Colwill – who threw himself in front of Rodri as Spain looked dangerous around the box – nodded onto the post from Palmer’s freekick before this all kicked off.
Palmer thought he had scored a deflected free-kick from 25 yards seconds before the break, when in fact it flew in off Curtis Jones, wrongfooting the goalkeeper. England led. They celebrated, perhaps a little bit too much in front of the other bench, staring them down. Then this really descended.
Spain were incensed, their coaching staff flying onto the pitch – players then becoming involved in what formed a mass brawl. It just carried on and on, Spain’s fitness coach Carlos Rivera picking out Cole; the pair’s confrontation earning them both straight reds. Jones had tried to calm down Cole and the substitutes’ tensions, pleading with them to focus.
That carried on into the tunnel, a lively scrap. ‘It was lucky but you create your own luck, don’t you? I was a bit frustrated with the game, they were going down and screaming,’ Palmer said. ‘So when we scored, the celebration might have been a bit over the top.’
Spain came alive, Abel Ruiz bulleting a header through Trafford from Gomez’s free-kick, only for the Braga striker to be standing offside. Ruiz somehow headed wide from a devilish Gomez cross, the creator – Manchester City’s third-choice left back – running proceedings.
Santi Denia’s side were creeping, territorially superior.
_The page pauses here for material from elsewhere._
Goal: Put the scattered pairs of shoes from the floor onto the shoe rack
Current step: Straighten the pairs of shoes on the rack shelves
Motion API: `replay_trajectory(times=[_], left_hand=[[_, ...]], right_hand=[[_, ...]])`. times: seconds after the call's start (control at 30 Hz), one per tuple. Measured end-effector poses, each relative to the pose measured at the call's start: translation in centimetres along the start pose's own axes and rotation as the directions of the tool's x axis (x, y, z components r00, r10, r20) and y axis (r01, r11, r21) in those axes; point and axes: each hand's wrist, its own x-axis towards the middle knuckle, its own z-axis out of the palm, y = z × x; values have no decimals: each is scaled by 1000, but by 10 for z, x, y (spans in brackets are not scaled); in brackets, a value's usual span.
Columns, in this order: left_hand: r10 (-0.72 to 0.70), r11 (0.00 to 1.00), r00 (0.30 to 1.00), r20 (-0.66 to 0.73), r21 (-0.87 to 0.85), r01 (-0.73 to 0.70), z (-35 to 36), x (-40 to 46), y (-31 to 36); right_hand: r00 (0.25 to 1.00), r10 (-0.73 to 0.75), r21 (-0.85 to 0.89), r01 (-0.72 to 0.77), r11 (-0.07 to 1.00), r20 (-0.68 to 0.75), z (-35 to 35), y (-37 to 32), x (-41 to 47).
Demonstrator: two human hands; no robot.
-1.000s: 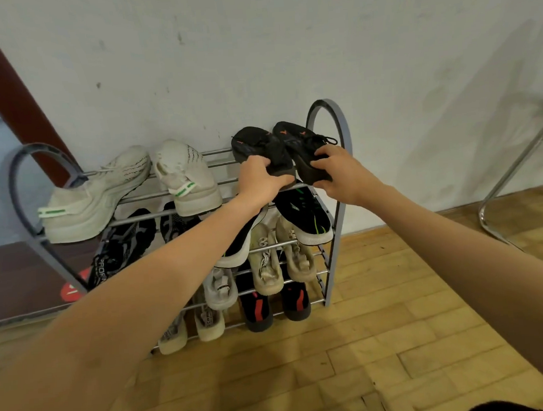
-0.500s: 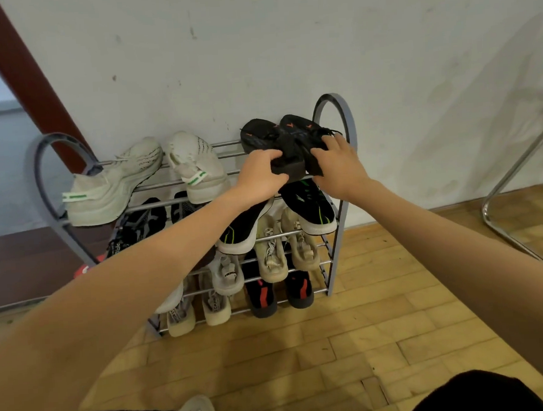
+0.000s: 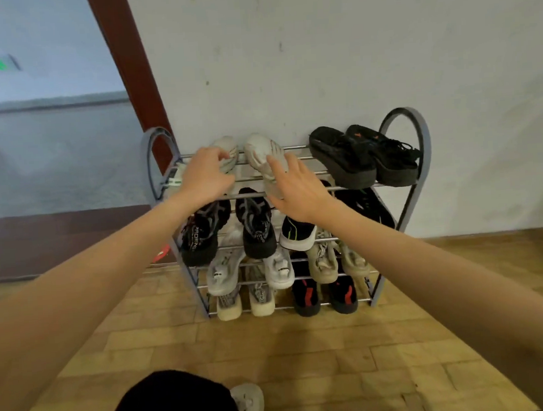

Yet Trafford had still not had a save to complete until Ruiz’s drive on 69 minutes, Colwill a colossus with partner Taylor Harwood-Bellis marshalling a back four under increasing pressure.
England should have scored on breaks, Jones and Noni Madueke missing, and then disaster. Colwill clipped Ruiz. VAR. Penalty. Ruiz stepped up, Trafford guessed right, miraculously saving the rebound as well. Chaos. Ironically, Ruiz ended up the tournament’s Golden Boot winner.
‘In terms of what it can do for us, it can go a really long way,’ Gordon said. ‘We’ve not done this in 39 years. Achieving this for England goes a really long way and I’m just proud to be part of it.’